Perhaps you’ve heard that “May Day” 2017 is shaping up to be one of the most heavily participated labor events in recent memory. Before it happens, then, you need to know what is and is not considered “protected concerted activity” under the National Labor Relations Act (“NLRA”).
First and foremost – you do not need to have a “union shop” to be covered by the NLRA. Presuming that none of this matters for you is one of the biggest mistakes that an employer can make.
If your employee(s) participate in any of these “day without a…” events, your normal planned and unplanned absence rules can and should be enforced.

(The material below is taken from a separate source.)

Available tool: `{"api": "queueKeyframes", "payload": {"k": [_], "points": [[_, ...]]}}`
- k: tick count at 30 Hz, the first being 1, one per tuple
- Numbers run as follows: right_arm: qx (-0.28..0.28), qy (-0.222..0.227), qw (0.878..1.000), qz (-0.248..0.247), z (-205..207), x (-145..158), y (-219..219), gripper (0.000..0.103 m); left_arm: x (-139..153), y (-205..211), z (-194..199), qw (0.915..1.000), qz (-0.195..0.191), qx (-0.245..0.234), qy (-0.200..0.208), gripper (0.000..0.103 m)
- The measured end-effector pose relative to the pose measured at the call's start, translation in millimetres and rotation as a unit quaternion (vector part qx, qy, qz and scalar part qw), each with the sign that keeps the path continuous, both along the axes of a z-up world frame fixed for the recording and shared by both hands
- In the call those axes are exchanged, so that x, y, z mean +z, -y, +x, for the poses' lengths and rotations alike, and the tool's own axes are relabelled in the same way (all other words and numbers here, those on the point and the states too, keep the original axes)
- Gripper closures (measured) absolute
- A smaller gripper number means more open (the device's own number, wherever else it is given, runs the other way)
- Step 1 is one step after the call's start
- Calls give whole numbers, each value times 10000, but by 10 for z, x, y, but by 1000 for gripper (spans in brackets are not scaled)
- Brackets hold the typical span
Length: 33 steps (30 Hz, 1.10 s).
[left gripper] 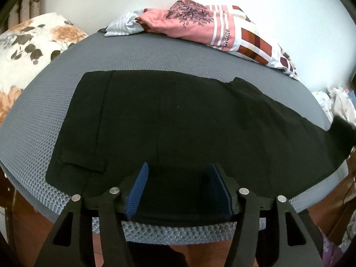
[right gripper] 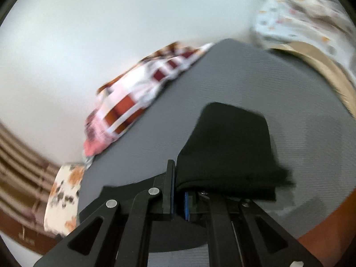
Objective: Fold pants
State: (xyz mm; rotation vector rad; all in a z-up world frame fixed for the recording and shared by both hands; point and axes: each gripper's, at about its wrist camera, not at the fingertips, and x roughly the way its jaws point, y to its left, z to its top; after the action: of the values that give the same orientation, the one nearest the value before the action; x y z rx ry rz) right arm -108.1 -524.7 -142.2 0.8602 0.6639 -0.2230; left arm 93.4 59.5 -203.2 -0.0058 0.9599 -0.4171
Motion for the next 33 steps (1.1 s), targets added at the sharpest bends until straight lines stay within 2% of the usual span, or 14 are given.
{"api": "queueKeyframes", "payload": {"k": [7, 13, 19, 23, 27, 32, 33], "points": [[1202, 70, 9926, -175, 599, 118, -956, 96, -10, 21, -68, 9999, 73, -44, 125, 33], [1991, -230, 9788, -425, 890, -113, -1686, 96, -15, 27, -83, 9999, 65, -58, 136, 26], [2503, -908, 9554, -1279, 968, -463, -2224, 96, -22, 47, -98, 9998, 83, -96, 152, 24], [2655, -1082, 9405, -1824, 951, -500, -2340, 96, -29, 46, -93, 9998, 56, -102, 138, 22], [2890, -1230, 9125, -2620, 965, -496, -2557, 96, -39, 66, -82, 9998, 89, -128, 140, 20], [3217, -1376, 8480, -3981, 883, -557, -2959, 94, -53, 82, -85, 9997, 117, -154, 145, 17], [3291, -1398, 8316, -4250, 862, -587, -3059, 93, -53, 83, -85, 9997, 110, -153, 143, 17]]}}
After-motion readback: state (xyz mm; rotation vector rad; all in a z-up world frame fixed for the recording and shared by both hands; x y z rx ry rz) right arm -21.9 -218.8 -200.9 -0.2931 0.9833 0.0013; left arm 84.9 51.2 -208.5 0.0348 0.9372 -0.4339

If your employee(s) are protesting about immigration enforcement, global warming, or any of the other myriad topics that are floating around out there? The key test is whether the impetus for the protest (and for walking off the job, or not showing, etc.) is something that is within your control as the employer. You can’t control who is or isn’t POTUS, for example, and so walking off the job and picketing your store about Trump might be an exercise in free speech, but it’s also probably an actionable AWOL under your employment policies.
If the topic of the protest, however, is that your employee(s) want better pay, better health care insurance, better scheduling flexibility… you get the picture. Those are all things within your control as an employer, and the NLRB will consider such workplace disruptions to be “protected concerted activities under the NLRA.”
Whether you personally want to #MAGA or #Resist, just make sure you don’t accidentally step across the line as an employer.